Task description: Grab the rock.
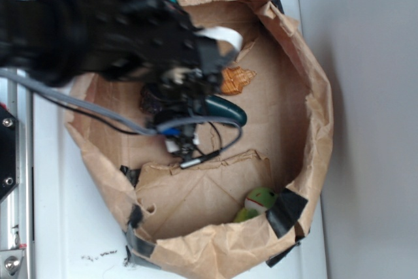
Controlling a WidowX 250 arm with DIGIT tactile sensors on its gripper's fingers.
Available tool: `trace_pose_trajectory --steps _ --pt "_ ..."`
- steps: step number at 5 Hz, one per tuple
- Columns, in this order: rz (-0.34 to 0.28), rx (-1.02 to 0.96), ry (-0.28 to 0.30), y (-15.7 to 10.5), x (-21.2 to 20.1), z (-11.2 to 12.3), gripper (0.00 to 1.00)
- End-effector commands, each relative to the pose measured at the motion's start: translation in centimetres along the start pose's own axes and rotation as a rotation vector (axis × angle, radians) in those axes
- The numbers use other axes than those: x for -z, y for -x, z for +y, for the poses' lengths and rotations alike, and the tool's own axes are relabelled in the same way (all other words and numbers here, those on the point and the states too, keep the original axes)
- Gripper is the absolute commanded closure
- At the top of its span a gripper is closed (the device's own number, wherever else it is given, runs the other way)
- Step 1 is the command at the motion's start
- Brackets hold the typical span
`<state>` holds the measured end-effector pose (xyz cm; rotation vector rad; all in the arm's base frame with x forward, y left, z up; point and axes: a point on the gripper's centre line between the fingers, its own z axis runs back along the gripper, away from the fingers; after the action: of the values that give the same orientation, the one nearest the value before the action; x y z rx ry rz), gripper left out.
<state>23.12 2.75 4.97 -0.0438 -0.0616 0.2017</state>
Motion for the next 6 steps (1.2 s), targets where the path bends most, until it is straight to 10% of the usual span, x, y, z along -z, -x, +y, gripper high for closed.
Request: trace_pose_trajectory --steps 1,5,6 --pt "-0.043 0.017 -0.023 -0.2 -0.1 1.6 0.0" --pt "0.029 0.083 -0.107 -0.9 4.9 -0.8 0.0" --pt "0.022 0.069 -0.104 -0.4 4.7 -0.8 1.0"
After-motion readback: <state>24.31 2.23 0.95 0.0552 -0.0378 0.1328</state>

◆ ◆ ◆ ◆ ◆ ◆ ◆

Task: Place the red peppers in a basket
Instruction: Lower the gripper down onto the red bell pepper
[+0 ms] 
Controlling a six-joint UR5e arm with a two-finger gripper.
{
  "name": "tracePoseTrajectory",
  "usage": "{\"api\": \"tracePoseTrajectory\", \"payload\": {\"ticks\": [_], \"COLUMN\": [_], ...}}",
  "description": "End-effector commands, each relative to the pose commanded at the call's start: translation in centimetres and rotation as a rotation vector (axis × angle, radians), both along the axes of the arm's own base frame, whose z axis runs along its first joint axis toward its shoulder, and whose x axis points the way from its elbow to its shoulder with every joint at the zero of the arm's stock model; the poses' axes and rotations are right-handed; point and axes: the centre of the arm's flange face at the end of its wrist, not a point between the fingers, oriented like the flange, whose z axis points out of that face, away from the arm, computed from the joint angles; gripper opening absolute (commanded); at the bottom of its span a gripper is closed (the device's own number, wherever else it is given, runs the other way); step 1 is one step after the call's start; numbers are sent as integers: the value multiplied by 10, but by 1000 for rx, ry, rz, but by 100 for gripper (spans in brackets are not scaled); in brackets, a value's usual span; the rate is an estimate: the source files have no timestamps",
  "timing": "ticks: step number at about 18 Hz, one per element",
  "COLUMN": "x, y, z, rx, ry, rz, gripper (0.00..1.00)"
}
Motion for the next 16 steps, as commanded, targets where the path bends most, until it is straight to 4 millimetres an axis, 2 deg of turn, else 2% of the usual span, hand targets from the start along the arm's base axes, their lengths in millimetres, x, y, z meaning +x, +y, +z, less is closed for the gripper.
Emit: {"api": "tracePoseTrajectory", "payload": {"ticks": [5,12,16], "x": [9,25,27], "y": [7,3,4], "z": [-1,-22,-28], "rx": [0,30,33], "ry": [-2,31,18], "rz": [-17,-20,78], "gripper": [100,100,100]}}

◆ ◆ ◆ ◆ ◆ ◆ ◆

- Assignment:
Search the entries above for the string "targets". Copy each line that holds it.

- The completed task:
Motion for the next 6 steps (1.2 s), targets where the path bends most, until it is straight to 10% of the usual span, x, y, z along -z, -x, +y, gripper high for closed.
Motion for the next 16 steps, as commanded, targets where the path bends most, until it is straight to 4 millimetres an axis, 2 deg of turn, else 2% of the usual span, hand targets from the start along the arm's base axes, their lengths in millimetres, x, y, z meaning +x, +y, +z, less is closed for the gripper.

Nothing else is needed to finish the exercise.